> _About this task_:
Except for the images, repeat the entries below word for word.

Stored records:

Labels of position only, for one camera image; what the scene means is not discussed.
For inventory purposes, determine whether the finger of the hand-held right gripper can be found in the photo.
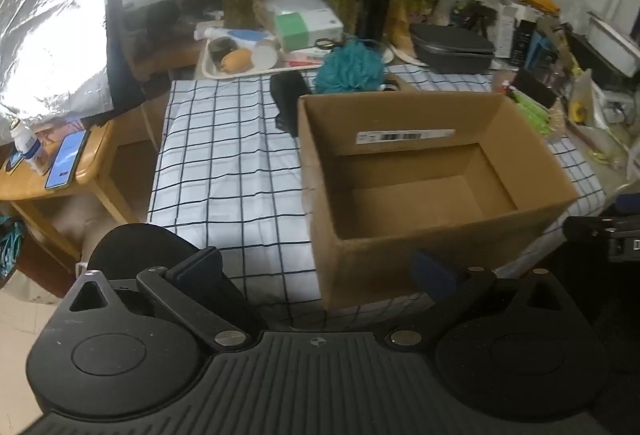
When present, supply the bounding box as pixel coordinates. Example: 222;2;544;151
564;215;613;245

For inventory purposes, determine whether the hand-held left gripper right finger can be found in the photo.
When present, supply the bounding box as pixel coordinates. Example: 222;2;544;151
384;250;583;351

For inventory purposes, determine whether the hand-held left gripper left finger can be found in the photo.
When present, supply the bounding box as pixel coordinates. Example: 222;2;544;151
64;247;252;353

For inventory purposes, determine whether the brown cardboard box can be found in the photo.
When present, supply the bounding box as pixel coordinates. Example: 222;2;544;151
297;90;580;311

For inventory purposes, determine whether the teal bath loofah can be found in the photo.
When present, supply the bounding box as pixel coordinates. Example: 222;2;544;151
314;39;385;95

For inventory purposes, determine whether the orange brown soft toy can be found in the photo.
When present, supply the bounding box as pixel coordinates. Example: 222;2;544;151
222;49;253;75

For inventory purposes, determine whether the black white checked tablecloth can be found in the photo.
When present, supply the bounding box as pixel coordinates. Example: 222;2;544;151
146;65;608;331

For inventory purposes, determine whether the green packet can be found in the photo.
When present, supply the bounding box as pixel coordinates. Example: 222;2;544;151
511;94;557;137

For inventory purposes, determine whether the wooden side table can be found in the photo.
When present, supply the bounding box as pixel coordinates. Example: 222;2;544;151
0;115;142;262

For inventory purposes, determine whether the black sponge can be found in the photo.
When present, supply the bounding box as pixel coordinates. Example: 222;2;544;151
514;69;557;108

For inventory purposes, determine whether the smartphone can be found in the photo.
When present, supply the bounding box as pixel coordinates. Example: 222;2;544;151
44;130;90;191

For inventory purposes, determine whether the white plastic tub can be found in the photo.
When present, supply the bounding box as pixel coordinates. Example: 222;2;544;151
587;12;640;82

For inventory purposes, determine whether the black rolled bundle white band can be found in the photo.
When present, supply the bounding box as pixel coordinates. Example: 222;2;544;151
270;72;313;137

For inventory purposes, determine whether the black carton box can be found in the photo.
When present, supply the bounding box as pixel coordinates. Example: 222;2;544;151
510;20;539;66

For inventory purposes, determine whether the white carton box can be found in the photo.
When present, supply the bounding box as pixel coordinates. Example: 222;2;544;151
487;0;522;61

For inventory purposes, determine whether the white pill bottle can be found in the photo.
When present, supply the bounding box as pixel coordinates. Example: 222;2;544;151
11;121;41;162

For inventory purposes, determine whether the white paper cup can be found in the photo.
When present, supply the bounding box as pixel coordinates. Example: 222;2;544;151
252;42;279;69

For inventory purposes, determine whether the grey zip case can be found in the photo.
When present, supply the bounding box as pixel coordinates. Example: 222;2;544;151
410;22;496;75

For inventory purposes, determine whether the green white tissue pack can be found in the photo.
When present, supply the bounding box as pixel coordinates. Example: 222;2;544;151
275;10;346;52

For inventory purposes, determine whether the black board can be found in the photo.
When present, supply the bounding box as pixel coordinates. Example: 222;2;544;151
102;0;151;116

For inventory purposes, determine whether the black thermos bottle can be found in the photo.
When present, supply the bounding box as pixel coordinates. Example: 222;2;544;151
357;0;396;43

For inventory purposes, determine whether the silver foil sheet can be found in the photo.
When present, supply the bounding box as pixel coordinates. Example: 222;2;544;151
0;0;121;128

> _Answer to the exercise_:
Labels of position only, for one camera image; what the scene means is not discussed.
For inventory purposes, determine whether the finger of the hand-held right gripper can be found in the photo.
When present, supply the bounding box as pixel coordinates. Example: 222;2;544;151
564;215;613;245

For inventory purposes, determine whether the hand-held left gripper right finger can be found in the photo.
When present, supply the bounding box as pixel coordinates. Example: 222;2;544;151
384;250;583;351

For inventory purposes, determine whether the hand-held left gripper left finger can be found in the photo.
When present, supply the bounding box as pixel coordinates. Example: 222;2;544;151
64;247;252;353

For inventory purposes, determine whether the brown cardboard box can be found in the photo.
When present, supply the bounding box as pixel coordinates. Example: 222;2;544;151
297;90;580;311

For inventory purposes, determine whether the teal bath loofah can be found in the photo.
When present, supply the bounding box as pixel coordinates. Example: 222;2;544;151
314;39;385;95

For inventory purposes, determine whether the orange brown soft toy can be found in the photo.
When present, supply the bounding box as pixel coordinates. Example: 222;2;544;151
222;49;253;75

For inventory purposes, determine whether the black white checked tablecloth can be found in the photo.
When present, supply the bounding box as pixel coordinates. Example: 222;2;544;151
146;65;608;331

For inventory purposes, determine whether the green packet can be found in the photo.
When present, supply the bounding box as pixel coordinates. Example: 222;2;544;151
511;94;557;137

For inventory purposes, determine whether the wooden side table can be found in the photo.
When present, supply the bounding box as pixel coordinates. Example: 222;2;544;151
0;115;142;262

For inventory purposes, determine whether the black sponge can be found in the photo.
When present, supply the bounding box as pixel coordinates. Example: 222;2;544;151
514;69;557;108

For inventory purposes, determine whether the smartphone can be found in the photo.
When present, supply the bounding box as pixel coordinates. Example: 222;2;544;151
44;130;90;191

For inventory purposes, determine whether the white plastic tub can be found in the photo.
When present, supply the bounding box as pixel coordinates. Example: 222;2;544;151
587;12;640;82

For inventory purposes, determine whether the black rolled bundle white band can be found in the photo.
When present, supply the bounding box as pixel coordinates. Example: 222;2;544;151
270;72;313;137

For inventory purposes, determine whether the black carton box can be found in the photo.
When present, supply the bounding box as pixel coordinates. Example: 222;2;544;151
510;20;539;66

For inventory purposes, determine whether the white carton box can be found in the photo.
When present, supply the bounding box as pixel coordinates. Example: 222;2;544;151
487;0;522;61

For inventory purposes, determine whether the white pill bottle can be found in the photo.
When present, supply the bounding box as pixel coordinates. Example: 222;2;544;151
11;121;41;162

For inventory purposes, determine whether the white paper cup can be found in the photo.
When present, supply the bounding box as pixel coordinates. Example: 222;2;544;151
252;42;279;69

For inventory purposes, determine whether the grey zip case can be found in the photo.
When present, supply the bounding box as pixel coordinates. Example: 222;2;544;151
410;22;496;75

For inventory purposes, determine whether the green white tissue pack can be found in the photo.
When present, supply the bounding box as pixel coordinates. Example: 222;2;544;151
275;10;346;52

For inventory purposes, determine whether the black board can be found in the photo.
When present, supply the bounding box as pixel coordinates. Example: 222;2;544;151
102;0;151;116

For inventory purposes, determine whether the black thermos bottle can be found in the photo.
When present, supply the bounding box as pixel coordinates. Example: 222;2;544;151
357;0;396;43

For inventory purposes, determine whether the silver foil sheet can be found in the photo.
When present, supply the bounding box as pixel coordinates. Example: 222;2;544;151
0;0;121;128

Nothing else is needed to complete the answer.